DIRECTIONS:
Tell how many lines below include the word "Examine". Only the number should appear.

Records from a data collection:
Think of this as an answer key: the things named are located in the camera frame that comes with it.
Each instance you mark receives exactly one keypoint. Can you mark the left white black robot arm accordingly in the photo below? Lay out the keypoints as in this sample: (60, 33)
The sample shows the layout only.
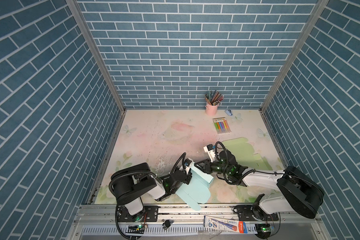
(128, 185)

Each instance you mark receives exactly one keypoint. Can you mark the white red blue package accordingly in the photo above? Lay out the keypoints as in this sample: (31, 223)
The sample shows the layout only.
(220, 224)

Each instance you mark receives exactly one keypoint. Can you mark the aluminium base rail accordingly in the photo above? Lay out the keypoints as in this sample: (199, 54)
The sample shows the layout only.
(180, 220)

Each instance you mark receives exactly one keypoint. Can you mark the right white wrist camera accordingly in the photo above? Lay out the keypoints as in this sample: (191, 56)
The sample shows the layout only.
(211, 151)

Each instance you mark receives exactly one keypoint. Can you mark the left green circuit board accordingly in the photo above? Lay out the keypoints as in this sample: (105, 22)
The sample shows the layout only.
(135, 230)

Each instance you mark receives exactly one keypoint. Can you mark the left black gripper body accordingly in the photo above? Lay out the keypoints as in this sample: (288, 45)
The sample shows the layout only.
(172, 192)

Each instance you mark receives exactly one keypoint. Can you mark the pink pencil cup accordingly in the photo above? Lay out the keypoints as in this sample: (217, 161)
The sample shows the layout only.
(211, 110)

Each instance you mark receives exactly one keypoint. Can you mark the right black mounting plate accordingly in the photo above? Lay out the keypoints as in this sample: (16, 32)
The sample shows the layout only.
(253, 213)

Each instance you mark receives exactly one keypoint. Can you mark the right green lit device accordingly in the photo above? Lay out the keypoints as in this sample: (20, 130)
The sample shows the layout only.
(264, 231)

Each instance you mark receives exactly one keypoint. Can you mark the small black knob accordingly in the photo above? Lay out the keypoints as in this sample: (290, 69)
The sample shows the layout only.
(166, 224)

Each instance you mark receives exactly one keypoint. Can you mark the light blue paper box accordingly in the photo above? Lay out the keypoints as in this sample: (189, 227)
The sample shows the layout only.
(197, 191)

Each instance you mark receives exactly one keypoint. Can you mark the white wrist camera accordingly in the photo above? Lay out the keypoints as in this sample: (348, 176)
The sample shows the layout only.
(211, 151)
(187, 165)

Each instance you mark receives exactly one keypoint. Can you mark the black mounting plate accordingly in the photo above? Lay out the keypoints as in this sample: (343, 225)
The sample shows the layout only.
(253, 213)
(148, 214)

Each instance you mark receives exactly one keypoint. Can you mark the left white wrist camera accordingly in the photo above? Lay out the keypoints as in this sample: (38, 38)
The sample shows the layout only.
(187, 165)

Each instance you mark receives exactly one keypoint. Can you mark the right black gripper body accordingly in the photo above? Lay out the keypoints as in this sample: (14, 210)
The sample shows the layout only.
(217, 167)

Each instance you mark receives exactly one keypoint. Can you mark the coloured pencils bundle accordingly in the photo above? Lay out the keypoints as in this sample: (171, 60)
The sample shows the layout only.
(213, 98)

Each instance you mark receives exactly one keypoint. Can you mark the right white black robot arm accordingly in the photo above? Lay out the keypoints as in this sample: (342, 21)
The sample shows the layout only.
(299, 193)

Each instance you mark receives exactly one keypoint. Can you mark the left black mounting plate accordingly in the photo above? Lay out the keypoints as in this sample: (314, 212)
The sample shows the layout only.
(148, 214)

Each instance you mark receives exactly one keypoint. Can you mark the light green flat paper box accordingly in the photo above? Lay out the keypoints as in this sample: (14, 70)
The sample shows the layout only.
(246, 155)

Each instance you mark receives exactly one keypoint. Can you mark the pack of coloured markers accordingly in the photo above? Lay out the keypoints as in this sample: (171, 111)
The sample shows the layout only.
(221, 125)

...

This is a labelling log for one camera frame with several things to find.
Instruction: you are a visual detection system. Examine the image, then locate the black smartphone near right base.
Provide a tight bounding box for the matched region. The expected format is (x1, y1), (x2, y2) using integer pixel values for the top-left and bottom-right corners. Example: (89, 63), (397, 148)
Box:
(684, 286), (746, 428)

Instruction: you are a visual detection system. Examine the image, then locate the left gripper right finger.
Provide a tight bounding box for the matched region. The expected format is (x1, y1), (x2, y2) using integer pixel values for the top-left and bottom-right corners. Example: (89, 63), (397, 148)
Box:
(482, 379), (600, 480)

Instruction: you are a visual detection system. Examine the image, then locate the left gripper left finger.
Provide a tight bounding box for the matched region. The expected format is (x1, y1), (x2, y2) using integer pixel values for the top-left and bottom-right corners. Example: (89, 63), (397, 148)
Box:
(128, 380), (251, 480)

SOLUTION FOR THIS TASK:
3